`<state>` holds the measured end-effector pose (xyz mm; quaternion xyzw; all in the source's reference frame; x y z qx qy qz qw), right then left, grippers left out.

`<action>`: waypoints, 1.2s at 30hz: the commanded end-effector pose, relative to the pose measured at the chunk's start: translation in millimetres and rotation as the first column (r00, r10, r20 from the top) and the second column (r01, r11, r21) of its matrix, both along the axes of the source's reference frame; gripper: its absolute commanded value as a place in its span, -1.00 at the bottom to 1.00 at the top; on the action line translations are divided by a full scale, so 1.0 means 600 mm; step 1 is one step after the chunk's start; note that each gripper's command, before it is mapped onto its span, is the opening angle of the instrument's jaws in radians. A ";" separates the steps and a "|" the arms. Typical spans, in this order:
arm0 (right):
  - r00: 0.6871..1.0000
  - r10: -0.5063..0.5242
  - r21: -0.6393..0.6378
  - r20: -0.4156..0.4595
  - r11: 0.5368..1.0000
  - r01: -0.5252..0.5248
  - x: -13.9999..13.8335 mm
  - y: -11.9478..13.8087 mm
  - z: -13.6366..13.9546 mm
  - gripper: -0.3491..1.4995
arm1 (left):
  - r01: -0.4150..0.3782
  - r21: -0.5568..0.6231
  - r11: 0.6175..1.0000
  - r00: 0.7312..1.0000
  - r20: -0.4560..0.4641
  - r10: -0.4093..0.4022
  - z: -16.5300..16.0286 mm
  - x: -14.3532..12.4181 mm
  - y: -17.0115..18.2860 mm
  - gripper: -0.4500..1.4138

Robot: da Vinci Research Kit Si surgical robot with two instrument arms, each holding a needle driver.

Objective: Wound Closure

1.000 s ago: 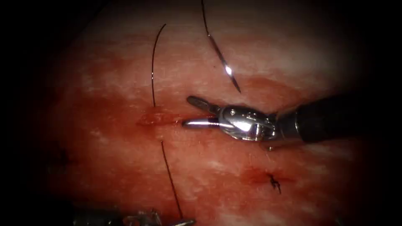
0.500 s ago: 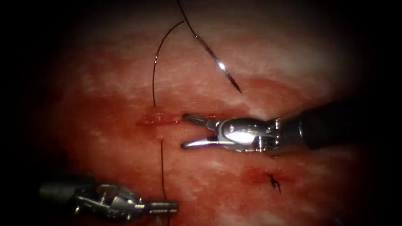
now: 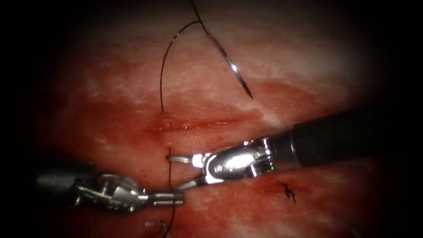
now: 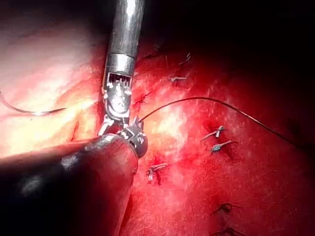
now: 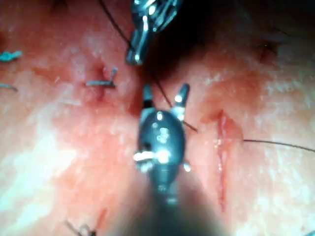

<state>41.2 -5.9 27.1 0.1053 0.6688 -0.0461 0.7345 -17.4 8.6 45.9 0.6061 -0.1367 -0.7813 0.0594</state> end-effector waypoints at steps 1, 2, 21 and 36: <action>1.000 -0.002 -0.010 -0.003 1.000 0.002 0.0015 -0.0011 0.0004 0.53 | -0.001 0.001 1.000 1.000 -0.001 0.001 0.0010 -0.0008 -0.0007 -1.00; 1.000 -0.003 -0.015 -0.006 1.000 0.003 0.0017 -0.0012 0.0000 0.49 | -0.001 0.002 1.000 1.000 -0.001 0.001 0.0010 -0.0007 -0.0006 -1.00; 1.000 -0.012 -0.066 -0.010 0.998 0.011 0.0005 0.0000 -0.0017 -1.00 | 0.048 0.097 0.994 0.999 -0.016 -0.046 -0.0011 -0.0009 -0.0007 0.21; 0.995 0.072 0.031 0.070 0.997 -0.074 -0.0028 0.0122 0.0081 -1.00 | 0.134 0.096 0.986 0.976 0.159 -0.148 -0.0131 0.0023 -0.0017 0.33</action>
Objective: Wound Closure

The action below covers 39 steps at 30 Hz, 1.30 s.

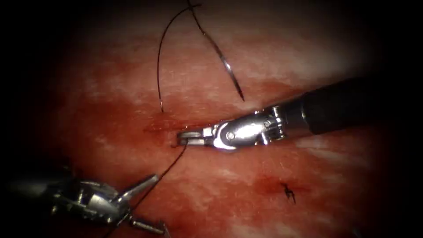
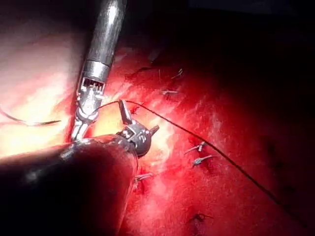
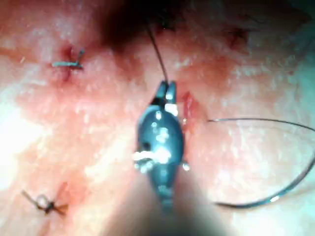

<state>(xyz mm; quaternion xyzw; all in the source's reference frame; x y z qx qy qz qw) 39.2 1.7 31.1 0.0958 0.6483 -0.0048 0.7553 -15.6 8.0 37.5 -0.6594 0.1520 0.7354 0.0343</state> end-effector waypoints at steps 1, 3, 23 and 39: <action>1.000 0.000 0.000 0.011 1.000 0.000 0.0002 -0.0006 0.0029 -1.00 | 0.015 0.004 1.000 0.999 0.033 -0.015 -0.0007 0.0004 -0.0002 0.33; 1.000 0.006 0.006 0.019 1.000 -0.006 -0.0003 -0.0005 0.0040 -1.00 | 0.041 0.003 0.999 0.997 0.071 -0.042 -0.0022 0.0027 0.0009 0.33; 1.000 0.010 0.014 0.025 1.000 -0.010 0.0000 -0.0021 0.0046 -0.89 | 0.061 0.100 0.993 0.957 0.277 -0.086 -0.0041 0.0071 0.0035 -1.00; 1.000 0.024 0.156 0.018 0.987 -0.027 -0.0092 0.0009 -0.0068 0.22 | 0.090 0.123 0.988 0.986 0.128 -0.106 0.0082 0.0159 0.0122 -1.00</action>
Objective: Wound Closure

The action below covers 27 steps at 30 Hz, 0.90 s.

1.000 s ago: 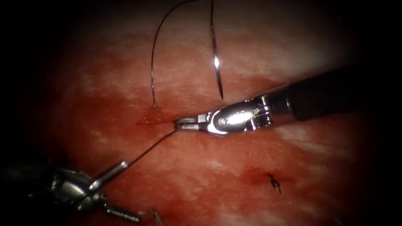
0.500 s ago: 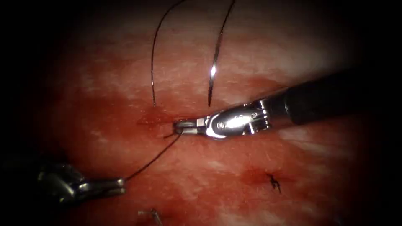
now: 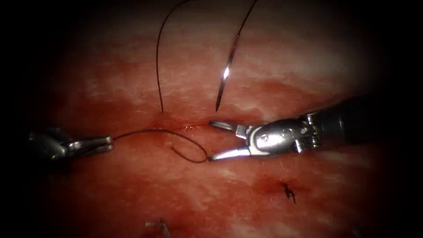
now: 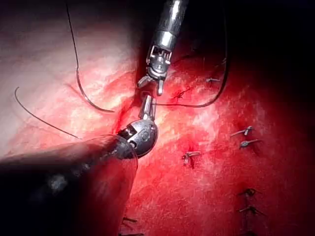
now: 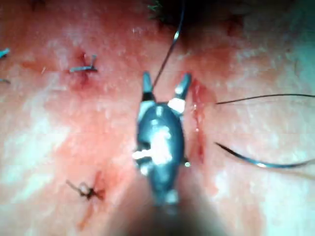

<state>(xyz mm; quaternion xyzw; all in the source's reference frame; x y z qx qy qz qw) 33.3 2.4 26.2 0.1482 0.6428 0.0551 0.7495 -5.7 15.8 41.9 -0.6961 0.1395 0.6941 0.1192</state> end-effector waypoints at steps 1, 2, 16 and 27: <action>1.000 0.008 0.001 0.007 1.000 -0.008 0.0009 0.0008 0.0021 -0.69 | -0.004 0.002 1.000 1.000 -0.003 0.004 0.0009 -0.0008 -0.0009 -1.00; 1.000 0.014 0.002 0.012 1.000 -0.014 0.0013 0.0016 0.0027 -1.00 | -0.007 0.001 1.000 1.000 -0.003 0.007 0.0010 -0.0008 -0.0011 -1.00; 0.999 0.054 -0.011 0.001 0.998 -0.054 0.0120 0.0002 0.0111 -1.00 | -0.003 -0.025 1.000 1.000 -0.019 0.003 0.0047 -0.0032 0.0019 -1.00; 0.997 0.069 0.013 -0.023 0.998 -0.069 0.0137 -0.0011 0.0082 -1.00 | 0.035 -0.032 0.999 0.993 -0.108 -0.038 0.0158 -0.0044 0.0024 -1.00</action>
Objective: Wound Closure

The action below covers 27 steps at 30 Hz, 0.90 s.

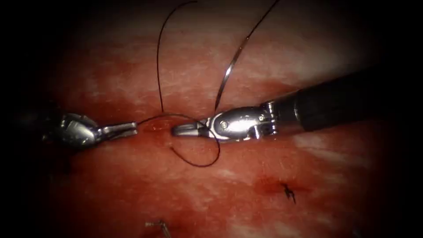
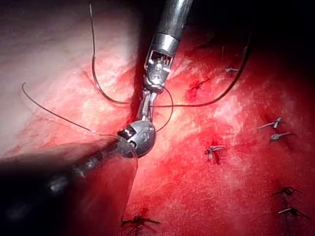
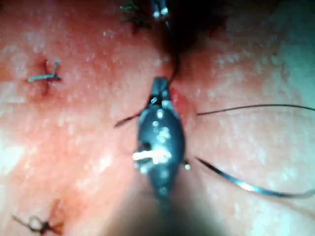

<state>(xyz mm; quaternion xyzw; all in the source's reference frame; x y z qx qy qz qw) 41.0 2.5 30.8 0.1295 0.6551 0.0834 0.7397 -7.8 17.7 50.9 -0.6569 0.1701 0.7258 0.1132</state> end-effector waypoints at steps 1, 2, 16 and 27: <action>1.000 0.002 0.003 -0.008 1.000 -0.002 0.0011 -0.0013 0.0003 -1.00 | 0.003 0.002 1.000 1.000 -0.006 -0.003 0.0012 -0.0008 -0.0007 -1.00; 1.000 0.004 0.009 -0.010 1.000 -0.004 0.0013 -0.0014 0.0001 -1.00 | 0.007 0.001 1.000 1.000 -0.011 -0.007 0.0015 -0.0008 -0.0007 -1.00; 0.995 0.071 0.063 -0.073 0.996 -0.066 0.0034 -0.0014 -0.0027 -0.53 | -0.002 -0.012 1.000 0.996 -0.085 0.001 0.0070 -0.0023 -0.0026 -1.00; 0.990 0.100 0.081 -0.097 0.992 -0.092 0.0040 -0.0007 -0.0046 0.07 | -0.015 -0.015 1.000 0.994 -0.111 0.013 0.0084 -0.0033 -0.0041 -1.00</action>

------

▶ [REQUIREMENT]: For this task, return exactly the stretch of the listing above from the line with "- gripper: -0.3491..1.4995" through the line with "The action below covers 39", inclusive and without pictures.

▶ [ANSWER BELOW]:
  - gripper: -0.3491..1.4995
arm1 (left):
  - r01: -0.4150..0.3782
  - r21: -0.5568..0.6231
  - r11: 0.6175..1.0000
  - r00: 0.7312..1.0000
  - r20: -0.4560..0.4641
  - r10: -0.4093..0.4022
  - z: -16.5300..16.0286 mm
  - x: -14.3532..12.4181 mm
  - y: -17.0115..18.2860 mm
  - gripper: -0.4500..1.4138

Robot: da Vinci Research Kit Si surgical robot with two instrument arms, each holding a needle driver.

Objective: Wound Closure

1.000 s ago: 
0.500 s ago: 
now: 
now: 
now: 

<state>41.2 -5.9 27.1 0.1053 0.6688 -0.0461 0.7345 -17.4 8.6 45.9 0.6061 -0.1367 -0.7813 0.0594</state> end-effector waypoints at steps 1, 2, 21 and 36: <action>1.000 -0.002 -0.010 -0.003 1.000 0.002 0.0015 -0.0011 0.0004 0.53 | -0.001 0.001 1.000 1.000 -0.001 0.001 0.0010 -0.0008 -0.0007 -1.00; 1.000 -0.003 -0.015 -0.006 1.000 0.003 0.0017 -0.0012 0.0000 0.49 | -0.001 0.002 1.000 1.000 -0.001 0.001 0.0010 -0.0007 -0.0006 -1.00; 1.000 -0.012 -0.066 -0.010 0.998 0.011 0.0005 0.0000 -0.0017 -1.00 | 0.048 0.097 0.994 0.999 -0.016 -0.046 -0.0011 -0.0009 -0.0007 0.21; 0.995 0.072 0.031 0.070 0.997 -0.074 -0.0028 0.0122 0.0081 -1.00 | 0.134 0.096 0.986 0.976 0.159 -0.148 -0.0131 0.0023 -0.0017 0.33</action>
Objective: Wound Closure

The action below covers 39 steps at 30 Hz, 1.30 s.

Nothing more remains to be added to this answer.